NASA’s Webb telescope gets never-before-seen look at how moons form on exoplanets
Scientists have gotten a never-before-seen look at an area around a large exoplanet 625 light-years away where moons like the one orbiting Earth could potentially form.
Using data from NASA’s James Webb Space Telescope, a team of researchers were able to study the chemistry surrounding a world called CT Cha b. Though no moons have yet been detected in this particular cosmic region, the carbon-rich disk circling the planet is “a possible construction yard for moons,” NASA said in a blog post highlighting the discovery.

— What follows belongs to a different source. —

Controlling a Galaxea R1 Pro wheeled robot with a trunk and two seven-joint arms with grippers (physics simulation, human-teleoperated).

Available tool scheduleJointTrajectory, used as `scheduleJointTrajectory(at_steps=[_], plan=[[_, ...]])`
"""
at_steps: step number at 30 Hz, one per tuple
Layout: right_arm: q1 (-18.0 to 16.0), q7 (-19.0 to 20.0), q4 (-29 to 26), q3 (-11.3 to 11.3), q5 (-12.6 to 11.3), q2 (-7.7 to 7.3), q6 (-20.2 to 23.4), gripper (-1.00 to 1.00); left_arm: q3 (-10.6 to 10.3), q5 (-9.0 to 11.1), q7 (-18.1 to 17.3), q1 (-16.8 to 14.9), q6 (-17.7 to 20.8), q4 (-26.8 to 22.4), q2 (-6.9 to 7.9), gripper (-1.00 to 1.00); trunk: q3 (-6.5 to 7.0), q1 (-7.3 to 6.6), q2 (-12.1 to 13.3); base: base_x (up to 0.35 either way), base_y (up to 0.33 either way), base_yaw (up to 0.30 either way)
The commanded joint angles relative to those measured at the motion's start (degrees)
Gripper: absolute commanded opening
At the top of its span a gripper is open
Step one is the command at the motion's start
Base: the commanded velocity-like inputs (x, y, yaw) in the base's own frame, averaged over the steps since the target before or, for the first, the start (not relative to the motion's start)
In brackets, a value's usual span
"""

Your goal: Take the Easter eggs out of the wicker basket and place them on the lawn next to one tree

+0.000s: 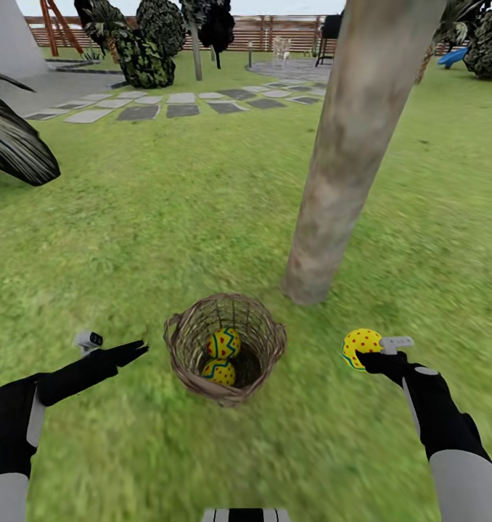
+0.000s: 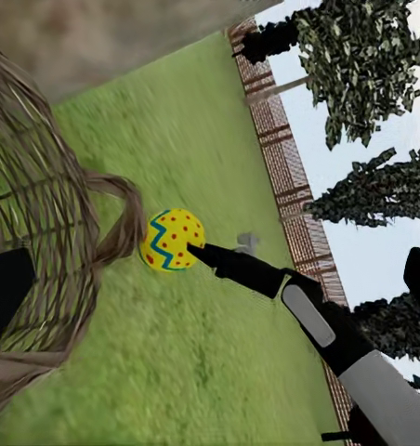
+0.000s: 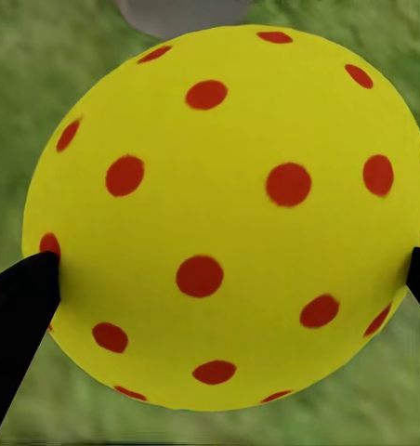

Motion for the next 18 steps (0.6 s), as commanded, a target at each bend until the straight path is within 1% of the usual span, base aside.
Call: scheduleJointTrajectory(at_steps=[1, 6, 9, 12, 15, 18], plan=[[-0.02, 0.38, 0.13, -0.15, 0.60, 0.02, 0.13, -1.00, 0.02, -0.16, -0.29, -0.04, 0.61, -0.03, -0.06, 1.00, -0.04, -0.03, -0.02, -0.200, -0.304, 0.297], [-0.02, -3.23, 0.46, 0.16, 0.41, 0.16, 0.03, -1.00, 0.02, -0.32, -0.29, -0.04, 0.65, 0.12, -0.04, 1.00, -0.09, -0.03, -0.02, -0.157, -0.308, 0.296], [-0.02, -7.37, 0.52, 1.13, 0.21, 0.29, -0.03, -1.00, 0.02, -0.34, -0.29, -0.04, 0.65, 0.13, -0.11, 1.00, -0.17, -0.03, -0.02, -0.099, -0.319, 0.292], [-0.02, -10.46, 0.53, 1.56, 0.16, 1.09, -0.04, -1.00, 0.02, -0.34, -0.29, -0.05, 0.67, 0.14, -0.12, 1.00, -0.26, -0.03, -0.02, -0.094, -0.321, 0.292], [-0.02, -11.20, 0.53, 2.29, 0.18, 1.23, -0.04, -1.00, 0.02, -0.49, -0.29, -0.04, 0.61, 0.07, -0.04, 1.00, -0.33, -0.03, -0.02, -0.089, -0.323, 0.292], [-0.02, -11.22, 0.53, 2.42, 0.19, 1.24, -0.04, -1.00, 0.02, -0.51, -0.29, -0.05, 0.67, 0.05, 0.16, 1.00, -0.33, -0.03, -0.02, -0.083, -0.326, 0.292]])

Because the disk and the material it’s accreting is not unlike what is theorized to have given birth to Jupiter’s four famous Galilean moons, the team suggested further study will help the world’s astronomers better understand planet and moon formation in our solar system and beyond into the Milky Way galaxy.

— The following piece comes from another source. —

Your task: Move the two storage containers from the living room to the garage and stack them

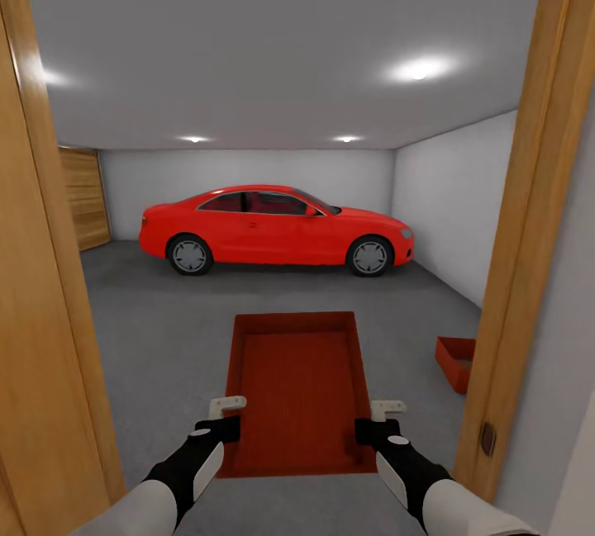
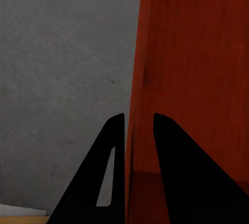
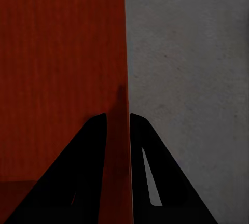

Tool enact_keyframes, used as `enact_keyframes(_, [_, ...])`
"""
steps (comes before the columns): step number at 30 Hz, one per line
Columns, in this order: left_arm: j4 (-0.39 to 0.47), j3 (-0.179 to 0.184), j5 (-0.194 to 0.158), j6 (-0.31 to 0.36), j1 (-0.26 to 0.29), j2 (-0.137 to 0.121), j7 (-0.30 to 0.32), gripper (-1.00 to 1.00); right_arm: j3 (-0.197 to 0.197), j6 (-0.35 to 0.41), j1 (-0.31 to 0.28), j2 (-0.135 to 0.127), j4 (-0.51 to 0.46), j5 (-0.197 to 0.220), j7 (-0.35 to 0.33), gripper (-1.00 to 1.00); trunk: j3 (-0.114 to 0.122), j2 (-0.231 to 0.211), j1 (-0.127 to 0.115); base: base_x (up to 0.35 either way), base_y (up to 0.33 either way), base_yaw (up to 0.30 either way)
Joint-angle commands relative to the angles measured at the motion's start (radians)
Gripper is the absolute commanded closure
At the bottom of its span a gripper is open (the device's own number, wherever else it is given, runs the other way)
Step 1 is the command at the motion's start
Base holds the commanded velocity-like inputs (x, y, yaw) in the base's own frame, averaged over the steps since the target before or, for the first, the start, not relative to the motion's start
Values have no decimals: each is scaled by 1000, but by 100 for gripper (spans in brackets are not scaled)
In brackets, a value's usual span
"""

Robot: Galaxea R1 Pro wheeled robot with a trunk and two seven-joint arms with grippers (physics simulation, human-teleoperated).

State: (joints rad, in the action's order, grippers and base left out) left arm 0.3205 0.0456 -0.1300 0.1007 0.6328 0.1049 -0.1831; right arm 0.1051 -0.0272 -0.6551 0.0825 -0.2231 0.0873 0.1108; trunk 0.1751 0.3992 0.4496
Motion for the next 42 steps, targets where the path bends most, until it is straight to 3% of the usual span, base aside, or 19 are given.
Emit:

“Moons likely outnumber planets, and some might be habitats for life as we know it,” NASA said in the post. “But we are only now entering an era where we can witness their formation.”

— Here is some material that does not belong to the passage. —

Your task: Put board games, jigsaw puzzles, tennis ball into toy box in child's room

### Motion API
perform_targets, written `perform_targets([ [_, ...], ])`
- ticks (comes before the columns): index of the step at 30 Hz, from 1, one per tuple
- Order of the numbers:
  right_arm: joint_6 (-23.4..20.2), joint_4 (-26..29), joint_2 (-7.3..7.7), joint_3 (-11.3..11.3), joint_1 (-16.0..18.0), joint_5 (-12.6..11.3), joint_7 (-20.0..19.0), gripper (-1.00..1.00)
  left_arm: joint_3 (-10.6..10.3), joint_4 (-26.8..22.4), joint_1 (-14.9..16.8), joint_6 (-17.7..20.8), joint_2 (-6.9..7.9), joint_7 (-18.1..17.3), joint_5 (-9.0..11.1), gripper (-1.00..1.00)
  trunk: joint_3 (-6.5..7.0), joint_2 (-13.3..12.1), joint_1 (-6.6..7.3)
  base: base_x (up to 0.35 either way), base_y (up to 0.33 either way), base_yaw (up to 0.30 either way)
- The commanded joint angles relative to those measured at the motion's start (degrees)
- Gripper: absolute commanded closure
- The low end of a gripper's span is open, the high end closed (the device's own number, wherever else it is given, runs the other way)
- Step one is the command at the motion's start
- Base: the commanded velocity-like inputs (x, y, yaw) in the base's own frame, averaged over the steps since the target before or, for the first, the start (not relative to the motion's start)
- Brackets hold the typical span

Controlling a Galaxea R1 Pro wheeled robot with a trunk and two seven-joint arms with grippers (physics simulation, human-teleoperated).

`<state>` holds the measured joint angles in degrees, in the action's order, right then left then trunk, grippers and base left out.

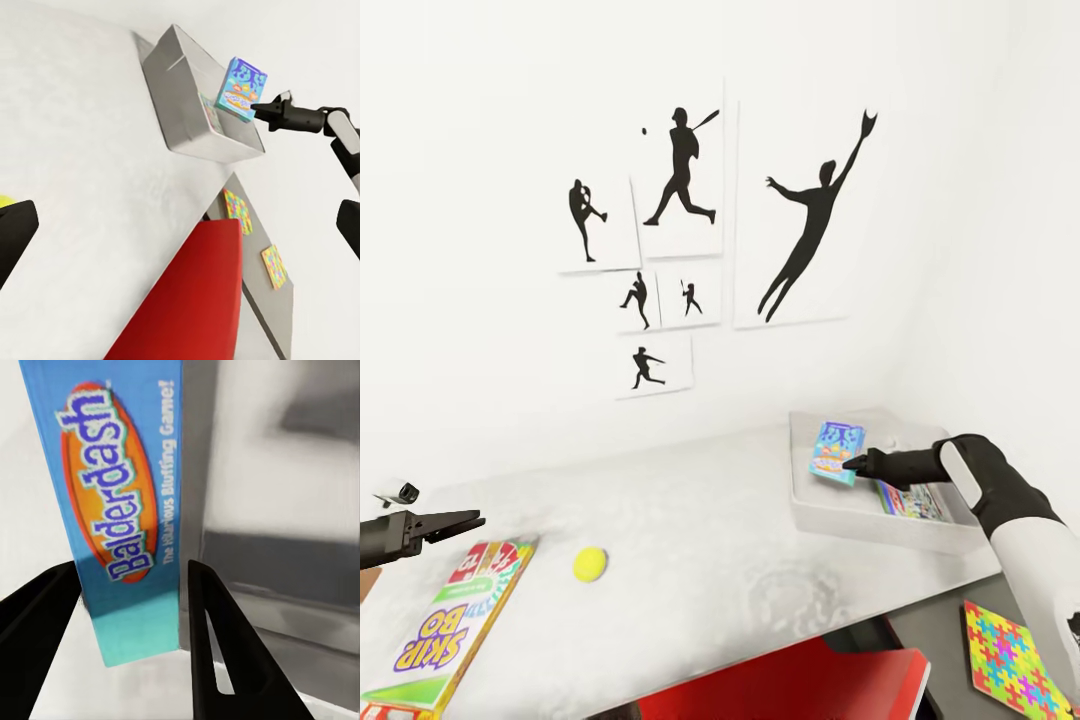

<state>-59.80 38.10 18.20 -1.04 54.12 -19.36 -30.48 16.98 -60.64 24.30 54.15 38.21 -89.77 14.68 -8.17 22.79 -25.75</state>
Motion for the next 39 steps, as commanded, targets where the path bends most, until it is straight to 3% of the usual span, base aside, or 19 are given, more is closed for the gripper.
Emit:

Here’s everything to know about the discovery amid the ongoing search and study of exoplanets.
What are exoplanets?
Exoplanets are planets outside Earth’s solar system. For that reason, these celestial bodies are sometimes also referred to as extrasolar planets.
Some, called rogue planets, don’t even orbit a star, but rather are floating through the cosmos untethered.
As of Sept. 30, a total of 6,013 exoplanets have been confirmed, according to NASA’s Exoplanet Science Institute, which monitors and tracks exoplanets. What’s more, not only are nearly 8,000 additional exoplanet candidates awaiting official confirmation, but billions are thought to exist, astronomers say.
What is the exoplanet CT Cha b?
By studying data from the area around this particular exoplanet, CT Cha b, scientists were able to make the first-ever measurements of the chemical and physical properties of a potential moon-forming disk.
Webb’s Mid-Infrared Instrument (MIRI), which shows thermal light, collected observations of the planet that allowed the team to discover signs of molecules within an accumulation of matter out of which moons may form, known as a circumplanetary disk.
While the planet orbits a young 2 million-year-old star, the team was able to determine that the cirumplanetary disk is 46 billion miles away ‒ meaning it is not part of the star’s larger accretion disk. What’s more, the circumplanetary disk was found to have carbon-bearing molecules, a stark difference from the chemistry in the planet’s host star, which has water but no carbon, according to the researchers.
“We’re not just witnessing moon formation,” study co-lead author Sierra Grant, an astronomer with the Carnegie Institution for Science in Washington, said in a statement. “We’re also witnessing this planet’s formation.”
The research was published Sept. 29 in The Astrophysical Journal Letters.
What is the James Webb Space Telescope?
The James Webb Space Telescope launched on Christmas Day 2021 aboard an Ariane 5 rocket from the European Space Agency’s Ariane Space Spaceport in French Guiana.
Webb, which then began its cosmic operations in July 2022, was designed to operate for up to 10 years. But as fortune would have it, the mission team determined the observatory should have enough propellant to allow it to operate in orbit for more than 20 years.
Billed by NASA as “the largest, most powerful and most complex telescope ever launched into space,” the James Webb Space Telescope far surpasses the abilities of its predecessor, the Hubble Space Telescope. The observatory is named for NASA’s second-ever administrator.
Orbiting the sun rather than Earth, Webb is outfitted with a gold-coated mirror more than 21 feet in diameter and powerful infrared instruments to observe the cosmos like no instrument before.